Mas o que é um token, pelo processamento do qual pagamos tanto? Entender o que são tokens, como são gerados a partir de texto e quais são suas principais características são os primeiros passos para construir aplicações mais eficientes e aproveitar ao máximo a IA generativa.

O que é Tokenização?

Tokenização é a etapa de pré-processamento de texto em tarefas de PLN que divide o texto de entrada em subpalavras, palavras ou caracteres individuais. Um token é a menor unidade de medida processada por um modelo de IA generativa. Durante o treinamento, esses tokens são fornecidos ao modelo para processamento. O tamanho de um token (uma unidade de entrada) varia entre os modelos. Não há uma estratégia unificada de tokenização; elas são escolhidas pelos desenvolvedores de acordo com a tarefa em questão.

É possível ter uma noção de várias estratégias de tokenização experimentando este projeto de tokenização do Hugging Face, que visualiza essas estratégias para modelos populares.

Tokenizer Playground

O Tokenizer Playground visualiza como um grande modelo de linguagem divide o texto em tokens individuais. Aqui, a frase “The quick brown fox jumps over the lazy dog.” é dividida em 10 tokens, demonstrando a primeira etapa no pipeline de processamento de texto de um LLM.
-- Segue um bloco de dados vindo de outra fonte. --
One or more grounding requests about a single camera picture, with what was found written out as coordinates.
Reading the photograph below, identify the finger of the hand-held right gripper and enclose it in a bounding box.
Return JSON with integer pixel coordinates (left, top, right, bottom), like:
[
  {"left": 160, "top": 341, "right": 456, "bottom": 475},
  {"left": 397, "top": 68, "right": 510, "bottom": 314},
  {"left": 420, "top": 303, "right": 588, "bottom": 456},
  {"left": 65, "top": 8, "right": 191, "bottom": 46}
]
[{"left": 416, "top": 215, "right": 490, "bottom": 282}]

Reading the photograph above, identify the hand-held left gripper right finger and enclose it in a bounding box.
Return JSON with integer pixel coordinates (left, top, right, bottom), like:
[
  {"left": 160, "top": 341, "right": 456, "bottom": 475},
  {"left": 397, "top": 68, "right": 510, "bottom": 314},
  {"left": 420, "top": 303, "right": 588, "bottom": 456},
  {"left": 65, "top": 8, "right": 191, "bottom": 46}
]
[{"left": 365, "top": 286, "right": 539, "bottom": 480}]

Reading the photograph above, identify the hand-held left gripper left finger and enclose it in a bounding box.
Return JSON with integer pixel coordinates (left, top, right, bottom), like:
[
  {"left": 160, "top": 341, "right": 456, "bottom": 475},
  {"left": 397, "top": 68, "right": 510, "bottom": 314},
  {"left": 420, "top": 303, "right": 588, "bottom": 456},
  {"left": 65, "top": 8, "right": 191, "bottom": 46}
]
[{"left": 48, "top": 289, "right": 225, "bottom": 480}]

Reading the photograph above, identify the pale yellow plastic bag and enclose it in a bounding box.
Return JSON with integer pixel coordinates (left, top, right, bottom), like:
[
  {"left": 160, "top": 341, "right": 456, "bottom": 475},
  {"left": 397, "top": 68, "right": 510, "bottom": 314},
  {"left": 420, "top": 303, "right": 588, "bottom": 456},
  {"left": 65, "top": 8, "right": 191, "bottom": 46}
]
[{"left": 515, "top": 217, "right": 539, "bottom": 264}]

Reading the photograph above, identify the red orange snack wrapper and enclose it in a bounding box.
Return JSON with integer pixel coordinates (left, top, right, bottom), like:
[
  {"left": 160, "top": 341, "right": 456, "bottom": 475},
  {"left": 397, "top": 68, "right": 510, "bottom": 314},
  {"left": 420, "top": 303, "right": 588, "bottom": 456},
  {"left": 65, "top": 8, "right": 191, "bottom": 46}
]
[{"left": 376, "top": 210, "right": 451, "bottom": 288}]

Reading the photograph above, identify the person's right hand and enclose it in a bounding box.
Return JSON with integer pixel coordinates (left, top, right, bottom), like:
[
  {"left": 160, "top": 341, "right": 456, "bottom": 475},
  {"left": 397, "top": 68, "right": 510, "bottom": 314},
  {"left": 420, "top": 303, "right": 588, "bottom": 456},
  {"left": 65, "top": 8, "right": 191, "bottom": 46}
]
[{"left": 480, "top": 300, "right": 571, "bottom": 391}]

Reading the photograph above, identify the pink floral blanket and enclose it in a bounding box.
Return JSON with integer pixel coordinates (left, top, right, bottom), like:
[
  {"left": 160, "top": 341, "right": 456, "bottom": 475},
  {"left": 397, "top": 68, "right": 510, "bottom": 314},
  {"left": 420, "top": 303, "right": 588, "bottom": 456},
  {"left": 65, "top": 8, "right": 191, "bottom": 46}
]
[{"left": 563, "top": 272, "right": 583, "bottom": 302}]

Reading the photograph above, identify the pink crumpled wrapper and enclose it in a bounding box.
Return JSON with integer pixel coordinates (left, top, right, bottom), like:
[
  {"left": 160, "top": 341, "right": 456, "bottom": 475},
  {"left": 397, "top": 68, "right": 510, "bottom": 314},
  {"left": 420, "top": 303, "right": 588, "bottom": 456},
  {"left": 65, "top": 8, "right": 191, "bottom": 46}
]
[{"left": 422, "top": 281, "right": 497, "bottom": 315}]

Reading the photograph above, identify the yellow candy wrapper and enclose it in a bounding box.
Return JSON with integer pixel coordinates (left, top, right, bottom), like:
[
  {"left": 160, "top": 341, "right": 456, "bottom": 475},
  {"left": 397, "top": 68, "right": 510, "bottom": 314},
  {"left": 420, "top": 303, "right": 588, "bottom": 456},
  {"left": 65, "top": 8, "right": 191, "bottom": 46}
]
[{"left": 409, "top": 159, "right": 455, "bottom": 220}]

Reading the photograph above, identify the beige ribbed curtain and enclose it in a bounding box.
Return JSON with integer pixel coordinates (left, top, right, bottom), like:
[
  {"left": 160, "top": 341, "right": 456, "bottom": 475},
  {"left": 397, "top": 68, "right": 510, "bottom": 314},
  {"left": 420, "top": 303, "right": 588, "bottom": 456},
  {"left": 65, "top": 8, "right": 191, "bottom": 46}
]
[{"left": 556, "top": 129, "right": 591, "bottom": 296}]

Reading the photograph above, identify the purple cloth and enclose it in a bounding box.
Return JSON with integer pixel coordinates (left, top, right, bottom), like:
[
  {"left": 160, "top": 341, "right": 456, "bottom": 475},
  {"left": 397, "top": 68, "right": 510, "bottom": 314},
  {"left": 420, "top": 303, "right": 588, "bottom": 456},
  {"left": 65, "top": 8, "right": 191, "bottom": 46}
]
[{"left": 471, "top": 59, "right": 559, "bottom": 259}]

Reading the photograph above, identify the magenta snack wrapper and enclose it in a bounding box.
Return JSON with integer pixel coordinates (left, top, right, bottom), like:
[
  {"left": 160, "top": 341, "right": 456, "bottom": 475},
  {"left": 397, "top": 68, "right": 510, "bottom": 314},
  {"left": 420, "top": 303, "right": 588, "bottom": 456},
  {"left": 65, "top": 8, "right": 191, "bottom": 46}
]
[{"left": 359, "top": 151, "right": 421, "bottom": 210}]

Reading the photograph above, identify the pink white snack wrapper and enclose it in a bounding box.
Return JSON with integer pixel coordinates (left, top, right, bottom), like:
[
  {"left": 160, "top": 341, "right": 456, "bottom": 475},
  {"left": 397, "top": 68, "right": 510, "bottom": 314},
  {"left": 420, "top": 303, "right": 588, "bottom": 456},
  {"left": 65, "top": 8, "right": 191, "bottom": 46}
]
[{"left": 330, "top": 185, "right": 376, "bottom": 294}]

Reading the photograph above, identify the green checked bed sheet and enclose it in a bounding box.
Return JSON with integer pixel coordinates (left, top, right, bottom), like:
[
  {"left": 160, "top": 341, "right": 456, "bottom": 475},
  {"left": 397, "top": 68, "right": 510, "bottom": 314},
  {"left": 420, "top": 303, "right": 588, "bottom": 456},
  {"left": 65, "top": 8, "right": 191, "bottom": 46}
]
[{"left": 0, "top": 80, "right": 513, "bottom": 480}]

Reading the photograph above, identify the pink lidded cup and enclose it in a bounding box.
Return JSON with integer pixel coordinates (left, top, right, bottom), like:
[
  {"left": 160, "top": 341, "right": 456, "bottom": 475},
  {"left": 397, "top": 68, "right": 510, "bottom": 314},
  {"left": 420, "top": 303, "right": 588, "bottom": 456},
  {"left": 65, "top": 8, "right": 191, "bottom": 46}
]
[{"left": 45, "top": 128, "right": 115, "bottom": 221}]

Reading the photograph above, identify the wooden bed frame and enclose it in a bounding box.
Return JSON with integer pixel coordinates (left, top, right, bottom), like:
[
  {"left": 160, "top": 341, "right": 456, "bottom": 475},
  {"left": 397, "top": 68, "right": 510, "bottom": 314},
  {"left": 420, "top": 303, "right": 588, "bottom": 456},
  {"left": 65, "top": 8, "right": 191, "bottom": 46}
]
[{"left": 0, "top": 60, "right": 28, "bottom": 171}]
Isso significa que cada modelo só pode ser usado para inferência em combinação com o tokenizador no qual foi treinado.

Após o treinamento, tokens únicos são armazenados em um conjunto especial chamado vocabulário para Grandes Modelos de Linguagem, e no Cookbook para modelos de geração de imagem e áudio.

Métodos simples de tokenização

As abordagens mais simples de tokenização são a tokenização em nível de palavra e a tokenização em nível de caractere.

Tokenização em nível de palavra : divide o texto de entrada por espaços em branco e caracteres especiais, como vírgulas, pontos de interrogação ou pontos de exclamação. Depois de dividir o texto em palavras, cria-se um vocabulário a partir dos tokens únicos, onde cada token é mapeado para um inteiro. O vocabulário pode ser usado para transformar cada sentença em uma representação vetorial numérica.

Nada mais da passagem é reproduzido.